Andhaghaaram is the sort of thriller that pauses for a few seconds to stare upon smoke curling out of a cigarette. Some would name that fashionable. Others will say these couple of seconds might have been axed so as to add some momentum to the proceedings. However right here’s the factor: writer-director V Vignarajan isn’t after momentum. He’s after temper. There’s a scene the place a cricket coach named Vinod (Arjun Das) — he’s slowly shedding his thoughts — pastes limitless items of paper on his partitions. I can’t say for positive, however I believe the hole between each bit of paper is identical. There’s some OCD-level consideration to element on this movie that provides us the quote: The satan is within the particulars. The satan can be within the narrative. Or not less than, some kind of vengeful spirit.

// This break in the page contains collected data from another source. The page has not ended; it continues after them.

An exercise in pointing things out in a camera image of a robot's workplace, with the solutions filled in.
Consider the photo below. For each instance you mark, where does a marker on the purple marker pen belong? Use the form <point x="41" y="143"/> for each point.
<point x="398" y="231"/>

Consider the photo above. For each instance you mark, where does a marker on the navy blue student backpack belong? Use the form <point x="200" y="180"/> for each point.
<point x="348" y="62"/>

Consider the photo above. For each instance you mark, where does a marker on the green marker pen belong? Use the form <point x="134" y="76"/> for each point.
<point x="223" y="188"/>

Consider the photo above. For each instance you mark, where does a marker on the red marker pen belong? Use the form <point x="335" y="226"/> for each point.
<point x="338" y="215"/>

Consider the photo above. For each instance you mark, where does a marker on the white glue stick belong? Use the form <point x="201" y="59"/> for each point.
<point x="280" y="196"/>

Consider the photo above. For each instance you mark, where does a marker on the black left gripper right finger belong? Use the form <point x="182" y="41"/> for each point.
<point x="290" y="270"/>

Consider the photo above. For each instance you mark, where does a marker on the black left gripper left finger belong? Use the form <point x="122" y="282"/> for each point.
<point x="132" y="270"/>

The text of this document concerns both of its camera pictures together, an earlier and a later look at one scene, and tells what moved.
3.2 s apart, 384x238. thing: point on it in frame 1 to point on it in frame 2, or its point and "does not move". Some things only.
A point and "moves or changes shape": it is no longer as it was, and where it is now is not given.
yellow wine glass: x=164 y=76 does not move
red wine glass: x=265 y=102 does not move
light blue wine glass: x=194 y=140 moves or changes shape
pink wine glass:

 Priya Atlee is among the producers. The movie has the epic scale you anticipate from her husband’s blockbusters. However that is an intimate sort of epic. It’s not about large moments. It’s about small moments amplified to bigness: generally artfully, generally artificially. The story has to do with a visually impaired librarian (Selvam, performed by Vinoth Kishan), his instructor Pooja (Pooja Ramachandran), a shrink named Indran (Kumar Natarajan)… Steadily, very very progressively, the connections fall into place. We see how these characters are associated to Vinod, who’s being haunted by a voice on his newly put in rotary telephone. One of many movie’s earliest pictures is of this telephone being washed up by waves. Once more, some would name that fashionable. Others will say these couple of seconds might have been axed so as to add some momentum to the proceedings.

 Right here’s the factor with slowness. By itself, this high quality isn’t an issue. When it really works, it really works. Some movies, some tales want to be gradual. The issue with Andhaghaaram is that it by no means convinces us about this want. The movie runs practically three hours. I stored questioning what a two-hour model may need felt like. The talky ending that explains every part would have nonetheless been a bummer. However perhaps we’d be extra invested in what Vinod goes by way of and why Selvam is part of it. I liked the thought of Selvam possessing occult powers. I liked the concept that, for the longest time, we’re as blind as Selvam, groping by way of a story that teases us with teeny-tiny doses of knowledge. I simply want these concepts had come collectively higher. The director appears to suppose name-dropping (Tolstoy, Darwin, the Upanishads) is an indication of smartness. You recognize what’s a surer signal of smartness? A well-written script.

Taken as an entire, Andhaghaaram is underwhelming, and but, scene for scene, it’s some sort of spectacular. It’s the sort of film that makes you seek for not simply the names of the cinematographer and editor (AM Edwin Sakay, Sathyaraj Natarajan) but in addition the artwork director and colorist (Rembon Balraj, G Balaji). The visible results are super-classy, and there are glorious stretches of dialogue. You actually must hear as a result of these traces slowly add up (which makes the one-shot info dump on the finish all of the extra disappointing). Vignarajan has an excellent eye for faces. The casting is good, proper right down to “the inspector who’s glimpsed in a single scene, investigating a homicide inside a film theatre” –— and the performances are exquisitely managed. That is the arrival of a really actual expertise. Vignarajan has made his show-reel. I’m going to be very when he makes his movie.